My husband cleverly went on line and located it in Vermont at http://www.blogger.com/www.vermontpuremaple.com. It's called granulated maple sugar and has a wonderful evocative smell.
The recipe says use eight inch cake pans. I think ours are 9 inches, and the resulting layers were about an inch thick. I ended up making another batch of cake batter and filling a third cake pan so the cake would be an acceptable thickness.
This is a very easy cake to make. Nothing fussy about it at all.

Maple Sugar Cake

1 cup soft maple sugar (granulated maple sugar)
1/4 cup shortening
2 egg yolks
1 1/2 cups flour
1 teaspoon salt
2 teaspoons baking powder
1 cup milk
1 cup chopped nuts
Maple frosting

1. Preheat the oven to 350 degrees
2. Cream together the maple sugar and shortening until light and fluffy. Beat in the egg yolks.
3. Sift together the flour, salt and baking powder. Add to the batter alternately with the milk. Fold in the nuts.
4. Spoon into two greased eight-inch layer pans and bake about twenty-five minutes or until done. Cool on a rack before filling and frosting with maple frosting.
Makes six to eight servings.

Crab Bake

Crab Bake is delicious, simple and earth shatteringly expensive. The Chesapeake Bay must be in terrible shape for crab meat to cost $32 a pound. As that price, this simple casserole costs $64 to feed six people, whereas a roast beef or leg of lamb would cost no more than $30. You can bet, however, that if you serve it to your guests, unless they are millionaires or crab fishermen, they don't eat crab very often.
It was a huge success. One of the guests wrote a thank you note and said her husband raved about it all the way home. And, there were leftovers, which, as my husband does not eat shellfish, I got to eat. Yum.
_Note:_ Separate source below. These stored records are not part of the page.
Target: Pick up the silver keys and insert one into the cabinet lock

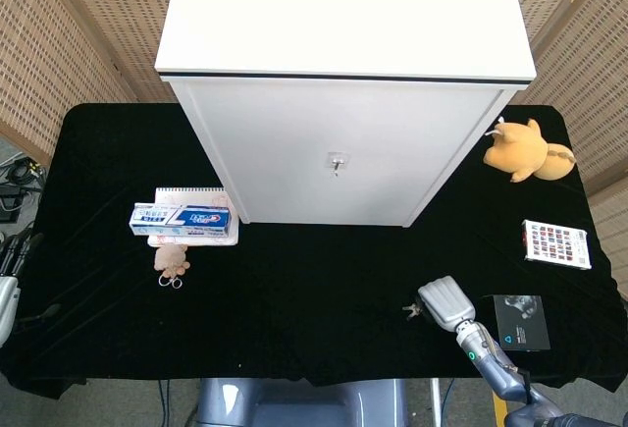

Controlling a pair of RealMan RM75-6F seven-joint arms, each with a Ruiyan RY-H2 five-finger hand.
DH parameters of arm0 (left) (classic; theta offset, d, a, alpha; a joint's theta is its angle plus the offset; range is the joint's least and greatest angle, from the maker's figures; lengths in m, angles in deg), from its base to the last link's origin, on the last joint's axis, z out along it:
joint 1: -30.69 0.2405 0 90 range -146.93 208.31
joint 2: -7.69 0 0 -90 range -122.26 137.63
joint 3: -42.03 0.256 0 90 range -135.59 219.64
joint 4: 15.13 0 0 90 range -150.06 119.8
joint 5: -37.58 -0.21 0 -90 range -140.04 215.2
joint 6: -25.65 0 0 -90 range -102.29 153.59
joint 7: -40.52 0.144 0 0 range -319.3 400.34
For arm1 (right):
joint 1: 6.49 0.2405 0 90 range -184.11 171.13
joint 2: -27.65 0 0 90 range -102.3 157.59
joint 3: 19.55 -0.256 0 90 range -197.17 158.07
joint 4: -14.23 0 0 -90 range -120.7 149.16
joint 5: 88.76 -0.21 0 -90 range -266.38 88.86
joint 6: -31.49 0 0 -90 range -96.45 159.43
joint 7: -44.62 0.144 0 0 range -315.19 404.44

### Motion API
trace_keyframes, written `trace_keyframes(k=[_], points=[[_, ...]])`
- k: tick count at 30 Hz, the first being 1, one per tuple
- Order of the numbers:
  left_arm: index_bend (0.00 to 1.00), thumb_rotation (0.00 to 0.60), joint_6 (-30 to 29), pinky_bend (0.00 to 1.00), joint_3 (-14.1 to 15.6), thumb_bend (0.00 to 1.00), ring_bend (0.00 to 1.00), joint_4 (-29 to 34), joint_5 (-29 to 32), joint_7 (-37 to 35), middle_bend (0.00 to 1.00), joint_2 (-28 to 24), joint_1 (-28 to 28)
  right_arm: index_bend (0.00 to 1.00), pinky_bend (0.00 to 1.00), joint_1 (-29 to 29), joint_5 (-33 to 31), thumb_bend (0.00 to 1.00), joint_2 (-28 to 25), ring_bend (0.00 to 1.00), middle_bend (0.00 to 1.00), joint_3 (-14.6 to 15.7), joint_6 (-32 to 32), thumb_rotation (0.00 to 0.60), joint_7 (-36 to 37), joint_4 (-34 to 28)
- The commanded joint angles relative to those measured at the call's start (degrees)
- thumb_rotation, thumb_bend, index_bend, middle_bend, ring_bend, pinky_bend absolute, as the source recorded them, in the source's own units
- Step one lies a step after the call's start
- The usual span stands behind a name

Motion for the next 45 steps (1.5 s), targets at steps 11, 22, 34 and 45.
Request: trace_keyframes(k=[11, 22, 34, 45], points=[[0.00, 0.600, -0.06, 0.00, 0.03, 0.00, 0.00, 0.03, -0.05, 0.04, 0.00, -0.01, 0.01, 0.69, 0.93, -0.64, 4.81, 0.67, 0.87, 0.81, 0.87, 0.86, -5.52, 0.600, 3.43, 2.12], [0.00, 0.600, -0.08, 0.00, 0.07, 0.00, 0.00, 0.09, -0.09, -0.08, 0.00, -0.08, 0.03, 0.72, 0.93, -0.59, 12.18, 0.68, 0.34, 0.81, 0.89, 1.65, -13.81, 0.600, 3.43, 3.57], [0.00, 0.600, -0.46, 0.00, 0.15, 0.00, 0.00, 0.30, -0.46, -0.51, 0.00, -0.32, 0.16, 0.75, 0.93, 2.88, 21.67, 0.69, -5.05, 0.81, 0.89, -0.81, -23.93, 0.600, -0.90, 1.19], [0.00, 0.600, -0.62, 0.00, 0.08, 0.00, 0.00, 0.35, -0.49, -1.23, 0.00, -0.60, 0.23, 0.75, 0.93, 8.55, 25.61, 0.69, -13.01, 0.80, 0.89, -6.10, -23.66, 0.600, -10.07, -8.50]])
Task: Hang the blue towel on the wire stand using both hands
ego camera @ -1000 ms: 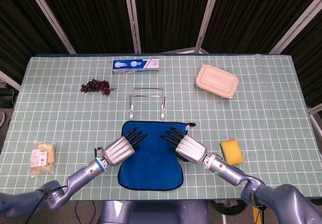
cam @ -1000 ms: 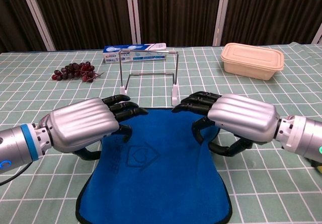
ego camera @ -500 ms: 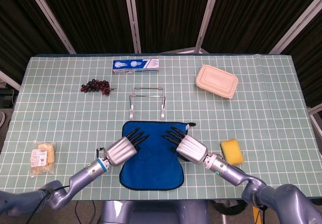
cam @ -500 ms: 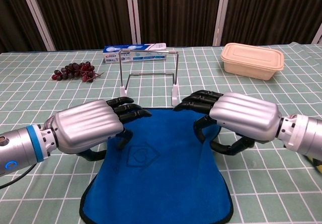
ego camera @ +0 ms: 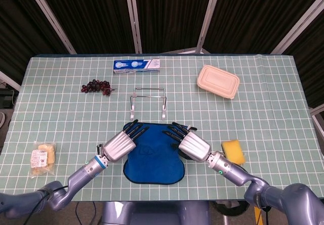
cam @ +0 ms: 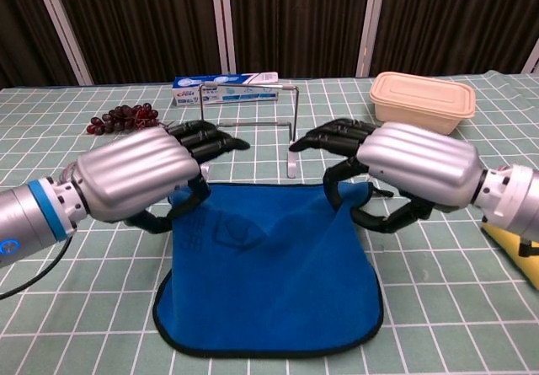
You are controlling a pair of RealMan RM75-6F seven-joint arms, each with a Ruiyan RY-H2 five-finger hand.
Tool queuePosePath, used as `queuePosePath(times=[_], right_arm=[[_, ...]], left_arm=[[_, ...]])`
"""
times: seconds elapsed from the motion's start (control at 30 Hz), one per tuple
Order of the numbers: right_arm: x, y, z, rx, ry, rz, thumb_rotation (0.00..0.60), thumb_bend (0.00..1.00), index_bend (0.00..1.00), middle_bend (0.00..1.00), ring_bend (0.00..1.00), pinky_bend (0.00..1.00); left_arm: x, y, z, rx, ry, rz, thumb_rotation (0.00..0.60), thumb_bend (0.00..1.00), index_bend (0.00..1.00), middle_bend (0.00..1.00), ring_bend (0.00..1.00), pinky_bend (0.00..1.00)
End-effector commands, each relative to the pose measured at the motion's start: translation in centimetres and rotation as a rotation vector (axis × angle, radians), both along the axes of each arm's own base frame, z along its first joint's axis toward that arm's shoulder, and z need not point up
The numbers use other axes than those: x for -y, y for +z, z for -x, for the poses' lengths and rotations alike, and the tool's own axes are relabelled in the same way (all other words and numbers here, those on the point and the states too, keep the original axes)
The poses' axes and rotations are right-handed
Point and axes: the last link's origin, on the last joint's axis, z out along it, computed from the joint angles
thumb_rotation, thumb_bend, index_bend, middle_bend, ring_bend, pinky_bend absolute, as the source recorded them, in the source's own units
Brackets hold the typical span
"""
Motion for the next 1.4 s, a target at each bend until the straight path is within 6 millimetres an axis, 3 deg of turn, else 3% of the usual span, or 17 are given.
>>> queuePosePath(times=[0.03,0.43,0.47,0.87,1.13,1.4], right_arm=[[1.1,2.6,-1.5,0.054,0.003,0.056,0.600,0.50,0.63,0.07,0.00,0.00],[2.6,8.4,-5.5,0.124,0.019,0.162,0.600,0.50,0.63,0.07,0.00,0.00],[3.2,9.4,-6.2,0.133,0.023,0.192,0.600,0.50,0.63,0.07,0.00,0.00],[7.2,13.3,-10.4,0.181,-0.042,0.271,0.600,0.50,0.63,0.07,0.00,0.00],[10.0,13.2,-12.1,0.203,-0.101,0.274,0.600,0.50,0.63,0.08,0.00,0.00],[12.2,11.4,-12.0,0.180,-0.162,0.256,0.600,0.50,0.63,0.08,0.00,0.00]], left_arm=[[-0.7,1.9,-0.7,0.087,0.026,-0.039,0.600,0.47,0.78,0.00,0.00,0.00],[-2.3,6.3,-3.4,0.212,0.053,-0.111,0.600,0.47,0.78,0.00,0.00,0.00],[-2.9,7.1,-4.4,0.256,0.056,-0.128,0.600,0.47,0.78,0.00,0.00,0.00],[-6.7,10.0,-9.0,0.332,0.087,-0.214,0.600,0.47,0.78,0.00,0.00,0.00],[-9.6,10.9,-10.1,0.309,0.121,-0.270,0.600,0.47,0.78,0.00,0.00,0.00],[-11.9,10.4,-9.0,0.296,0.180,-0.290,0.600,0.47,0.78,0.00,0.00,0.00]])
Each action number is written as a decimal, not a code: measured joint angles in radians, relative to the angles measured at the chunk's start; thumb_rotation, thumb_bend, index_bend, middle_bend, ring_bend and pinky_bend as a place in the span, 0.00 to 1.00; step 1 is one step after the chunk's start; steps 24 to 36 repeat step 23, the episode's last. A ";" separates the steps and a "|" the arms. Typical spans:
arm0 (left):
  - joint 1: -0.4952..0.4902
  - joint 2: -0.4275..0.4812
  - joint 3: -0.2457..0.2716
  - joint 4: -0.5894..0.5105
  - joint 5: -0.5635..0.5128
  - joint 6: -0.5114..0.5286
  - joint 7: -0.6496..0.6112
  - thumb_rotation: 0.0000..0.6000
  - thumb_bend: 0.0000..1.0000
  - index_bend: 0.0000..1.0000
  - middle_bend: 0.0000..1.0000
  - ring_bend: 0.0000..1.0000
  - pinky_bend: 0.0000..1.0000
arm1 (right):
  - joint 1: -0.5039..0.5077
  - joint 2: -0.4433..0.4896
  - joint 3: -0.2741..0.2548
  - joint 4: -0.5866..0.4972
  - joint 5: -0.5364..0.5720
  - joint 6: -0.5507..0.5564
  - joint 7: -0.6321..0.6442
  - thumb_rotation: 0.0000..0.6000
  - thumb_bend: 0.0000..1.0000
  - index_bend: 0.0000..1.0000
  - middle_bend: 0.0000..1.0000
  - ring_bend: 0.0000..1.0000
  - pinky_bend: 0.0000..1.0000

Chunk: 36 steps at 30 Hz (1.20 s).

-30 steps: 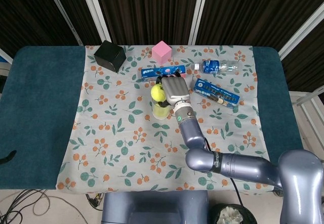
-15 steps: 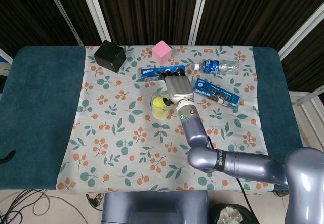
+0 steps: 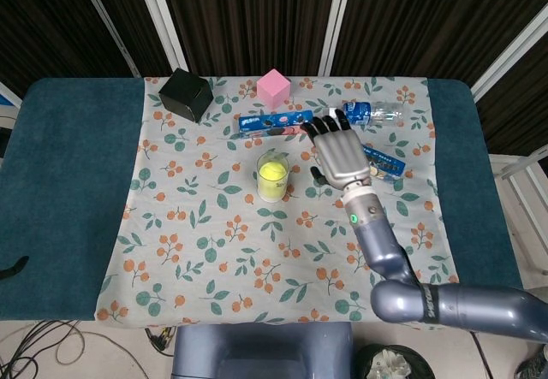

The recipe says this serves six. It probably serves eight, so you could stretch it a little farther.

Crab Bake

2 pounds flaked crab meat picked over to remove bis of shell and cartilage
1 cup sour cream
1/3 cup freshly grated Parmesan cheese
1 tablespoon lemon juice
1 tablespoon grated onion
1/2 teaspoon salt
few drops Tabasco sauce
3/4 cup buttered breadcrumbs

1. Preheat the oven to 350 degrees.
2. Place the crab meat in a bowl. Combine the sour cream, cheese, lemon juice, onion, salt and Tabasco and pour over crab meat. Toss to mix.
2. Turn into six lightly greased individual shells or ramekins. Top with the bread crumbs and bake twenty-five minutes or until lightly browned. (If you bake it in a baking dish, you can serve eight people.)